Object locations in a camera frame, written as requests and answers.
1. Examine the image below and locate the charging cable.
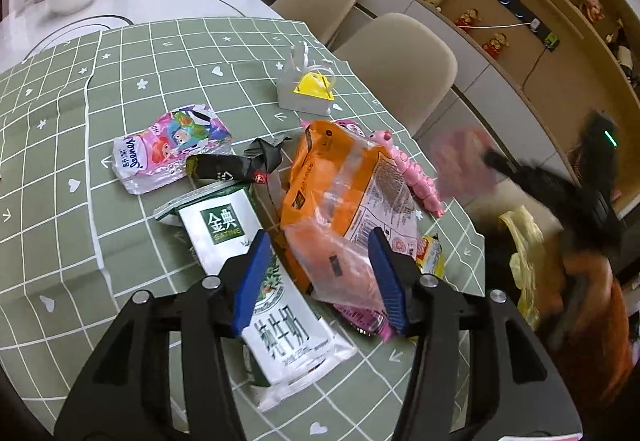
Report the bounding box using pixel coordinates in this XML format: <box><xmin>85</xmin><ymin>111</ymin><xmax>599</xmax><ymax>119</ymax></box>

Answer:
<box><xmin>522</xmin><ymin>46</ymin><xmax>552</xmax><ymax>90</ymax></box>

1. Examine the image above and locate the yellow snack packet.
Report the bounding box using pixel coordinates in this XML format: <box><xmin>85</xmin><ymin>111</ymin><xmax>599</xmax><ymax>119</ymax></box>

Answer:
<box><xmin>415</xmin><ymin>234</ymin><xmax>447</xmax><ymax>280</ymax></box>

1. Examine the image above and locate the pink caterpillar toy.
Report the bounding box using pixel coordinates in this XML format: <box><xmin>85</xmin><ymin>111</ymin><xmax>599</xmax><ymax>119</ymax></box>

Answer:
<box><xmin>367</xmin><ymin>129</ymin><xmax>447</xmax><ymax>220</ymax></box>

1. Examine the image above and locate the orange snack bag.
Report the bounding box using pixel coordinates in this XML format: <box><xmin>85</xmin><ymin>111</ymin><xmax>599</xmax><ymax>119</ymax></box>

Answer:
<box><xmin>279</xmin><ymin>120</ymin><xmax>421</xmax><ymax>313</ymax></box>

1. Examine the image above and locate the pink cartoon drink pouch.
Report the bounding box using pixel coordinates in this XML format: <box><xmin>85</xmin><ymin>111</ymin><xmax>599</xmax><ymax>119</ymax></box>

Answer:
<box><xmin>112</xmin><ymin>105</ymin><xmax>234</xmax><ymax>196</ymax></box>

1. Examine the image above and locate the yellow plastic bag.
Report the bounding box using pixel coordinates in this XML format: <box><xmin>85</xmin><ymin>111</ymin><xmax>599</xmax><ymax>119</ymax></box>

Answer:
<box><xmin>499</xmin><ymin>205</ymin><xmax>547</xmax><ymax>331</ymax></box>

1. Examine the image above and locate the white green milk carton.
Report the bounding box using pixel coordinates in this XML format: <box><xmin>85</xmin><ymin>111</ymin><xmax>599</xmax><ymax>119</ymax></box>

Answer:
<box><xmin>154</xmin><ymin>183</ymin><xmax>358</xmax><ymax>412</ymax></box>

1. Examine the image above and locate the person's orange clothing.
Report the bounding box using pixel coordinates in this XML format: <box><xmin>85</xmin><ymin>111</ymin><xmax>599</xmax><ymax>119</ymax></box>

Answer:
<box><xmin>547</xmin><ymin>251</ymin><xmax>633</xmax><ymax>404</ymax></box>

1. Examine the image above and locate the pink figurine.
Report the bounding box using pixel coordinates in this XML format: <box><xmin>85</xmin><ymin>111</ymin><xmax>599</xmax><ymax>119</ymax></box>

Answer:
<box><xmin>579</xmin><ymin>0</ymin><xmax>607</xmax><ymax>24</ymax></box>

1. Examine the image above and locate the brown bead-draped ornament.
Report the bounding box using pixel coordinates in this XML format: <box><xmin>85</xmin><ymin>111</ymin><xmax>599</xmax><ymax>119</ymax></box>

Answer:
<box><xmin>605</xmin><ymin>18</ymin><xmax>640</xmax><ymax>89</ymax></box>

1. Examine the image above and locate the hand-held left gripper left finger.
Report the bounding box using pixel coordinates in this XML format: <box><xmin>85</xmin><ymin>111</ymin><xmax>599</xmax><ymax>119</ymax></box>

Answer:
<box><xmin>54</xmin><ymin>230</ymin><xmax>273</xmax><ymax>441</ymax></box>

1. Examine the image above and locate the black power strip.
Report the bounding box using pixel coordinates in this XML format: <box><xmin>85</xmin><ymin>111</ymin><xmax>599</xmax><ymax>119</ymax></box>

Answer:
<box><xmin>476</xmin><ymin>0</ymin><xmax>562</xmax><ymax>52</ymax></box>

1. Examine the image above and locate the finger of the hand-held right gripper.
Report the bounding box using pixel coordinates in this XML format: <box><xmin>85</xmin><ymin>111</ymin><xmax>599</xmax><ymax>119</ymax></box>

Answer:
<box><xmin>484</xmin><ymin>149</ymin><xmax>582</xmax><ymax>218</ymax></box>

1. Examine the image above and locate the black crumpled wrapper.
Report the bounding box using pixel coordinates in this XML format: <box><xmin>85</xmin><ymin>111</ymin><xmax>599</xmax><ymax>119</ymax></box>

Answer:
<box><xmin>186</xmin><ymin>136</ymin><xmax>294</xmax><ymax>185</ymax></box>

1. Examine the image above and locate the pale pink packet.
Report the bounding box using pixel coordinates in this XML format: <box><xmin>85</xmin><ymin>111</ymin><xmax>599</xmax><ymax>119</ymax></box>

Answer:
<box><xmin>430</xmin><ymin>125</ymin><xmax>501</xmax><ymax>202</ymax></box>

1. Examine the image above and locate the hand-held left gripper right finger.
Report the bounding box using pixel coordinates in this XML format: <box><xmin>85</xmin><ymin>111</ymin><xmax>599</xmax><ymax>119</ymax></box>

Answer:
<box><xmin>367</xmin><ymin>227</ymin><xmax>583</xmax><ymax>441</ymax></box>

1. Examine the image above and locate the magenta wrapper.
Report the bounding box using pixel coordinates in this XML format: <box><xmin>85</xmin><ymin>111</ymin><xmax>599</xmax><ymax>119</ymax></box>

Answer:
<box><xmin>332</xmin><ymin>302</ymin><xmax>394</xmax><ymax>343</ymax></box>

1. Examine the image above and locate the white rabbit-ear holder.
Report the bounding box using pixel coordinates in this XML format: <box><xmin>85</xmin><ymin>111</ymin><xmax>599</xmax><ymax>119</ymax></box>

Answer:
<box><xmin>276</xmin><ymin>42</ymin><xmax>337</xmax><ymax>116</ymax></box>

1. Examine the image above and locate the wooden wall cabinet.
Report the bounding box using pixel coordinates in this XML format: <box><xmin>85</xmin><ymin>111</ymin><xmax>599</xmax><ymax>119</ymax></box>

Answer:
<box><xmin>350</xmin><ymin>0</ymin><xmax>640</xmax><ymax>222</ymax></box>

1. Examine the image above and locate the green checked tablecloth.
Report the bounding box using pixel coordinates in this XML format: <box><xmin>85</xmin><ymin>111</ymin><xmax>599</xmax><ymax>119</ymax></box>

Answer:
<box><xmin>0</xmin><ymin>18</ymin><xmax>486</xmax><ymax>441</ymax></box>

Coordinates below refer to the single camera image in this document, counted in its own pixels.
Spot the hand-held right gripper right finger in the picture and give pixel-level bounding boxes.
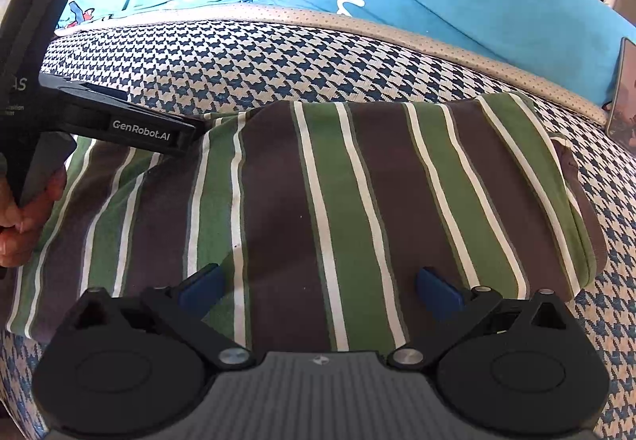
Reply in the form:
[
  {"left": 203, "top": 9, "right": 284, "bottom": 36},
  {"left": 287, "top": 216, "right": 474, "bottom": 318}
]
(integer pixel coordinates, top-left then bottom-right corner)
[{"left": 388, "top": 266, "right": 572, "bottom": 368}]

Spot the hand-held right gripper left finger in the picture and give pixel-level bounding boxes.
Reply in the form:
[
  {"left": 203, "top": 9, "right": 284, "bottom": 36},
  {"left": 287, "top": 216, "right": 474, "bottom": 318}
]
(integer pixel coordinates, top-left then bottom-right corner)
[{"left": 70, "top": 264, "right": 256, "bottom": 368}]

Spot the green brown striped shirt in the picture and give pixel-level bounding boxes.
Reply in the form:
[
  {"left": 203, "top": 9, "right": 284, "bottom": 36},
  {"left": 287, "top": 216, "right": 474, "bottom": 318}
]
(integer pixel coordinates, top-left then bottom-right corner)
[{"left": 5, "top": 92, "right": 604, "bottom": 354}]

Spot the person's left hand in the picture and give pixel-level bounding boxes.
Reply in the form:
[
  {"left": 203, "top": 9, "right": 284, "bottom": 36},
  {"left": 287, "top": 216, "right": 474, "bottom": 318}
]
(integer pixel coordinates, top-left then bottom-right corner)
[{"left": 0, "top": 169, "right": 69, "bottom": 269}]

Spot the houndstooth patterned mattress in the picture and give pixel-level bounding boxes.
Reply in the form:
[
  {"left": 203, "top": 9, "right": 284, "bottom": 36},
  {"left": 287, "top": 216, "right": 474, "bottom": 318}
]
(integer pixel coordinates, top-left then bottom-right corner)
[{"left": 0, "top": 5, "right": 636, "bottom": 440}]

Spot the black smartphone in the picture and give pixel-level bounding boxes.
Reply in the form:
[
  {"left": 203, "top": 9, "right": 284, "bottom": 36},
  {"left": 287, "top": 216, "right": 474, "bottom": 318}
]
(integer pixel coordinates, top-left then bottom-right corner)
[{"left": 605, "top": 37, "right": 636, "bottom": 143}]

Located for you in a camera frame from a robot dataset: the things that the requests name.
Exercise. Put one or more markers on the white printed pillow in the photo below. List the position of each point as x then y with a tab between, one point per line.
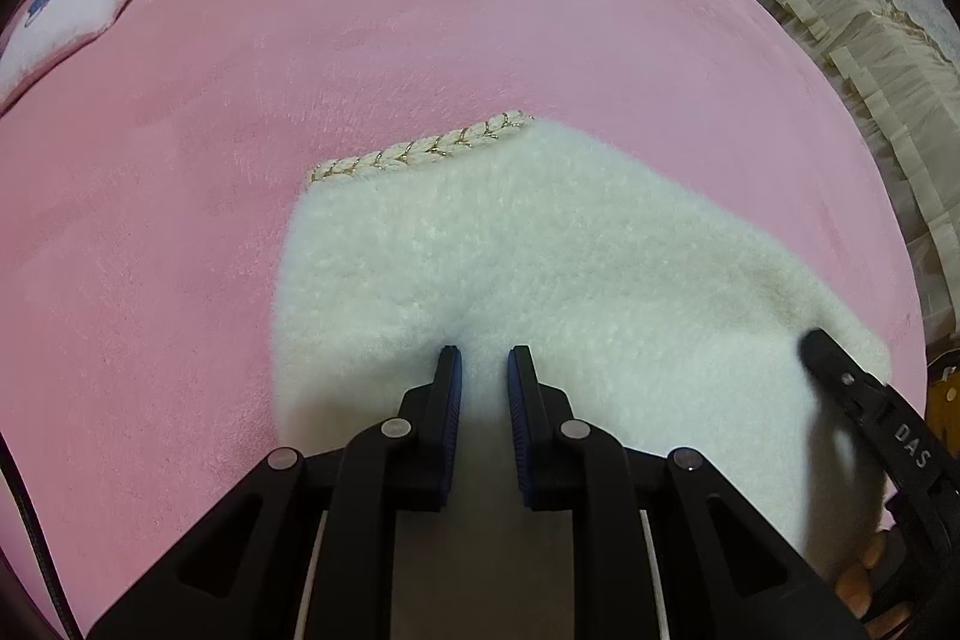
67	10

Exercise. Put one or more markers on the white fuzzy jacket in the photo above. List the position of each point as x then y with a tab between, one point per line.
570	280

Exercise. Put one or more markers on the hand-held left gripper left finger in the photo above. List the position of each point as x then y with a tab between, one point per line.
448	430

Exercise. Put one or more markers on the person's right hand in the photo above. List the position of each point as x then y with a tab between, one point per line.
862	572

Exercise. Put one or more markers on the cream ruffled cover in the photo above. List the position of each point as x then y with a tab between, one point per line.
870	18

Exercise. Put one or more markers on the pink plush blanket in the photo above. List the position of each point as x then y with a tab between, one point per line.
375	48

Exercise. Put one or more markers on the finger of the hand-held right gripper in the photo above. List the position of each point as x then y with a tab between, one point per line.
836	366

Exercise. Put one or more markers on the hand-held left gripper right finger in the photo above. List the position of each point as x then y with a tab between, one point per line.
519	430

····················

WHAT NEEDS TO BE DONE
Go through the material above, and wherever a line contains the string "snack", return it.

ANSWER TO THIS EXERCISE
1. Examine the image above and locate the yellow snack packet.
1. Examine the image above and locate the orange snack bag.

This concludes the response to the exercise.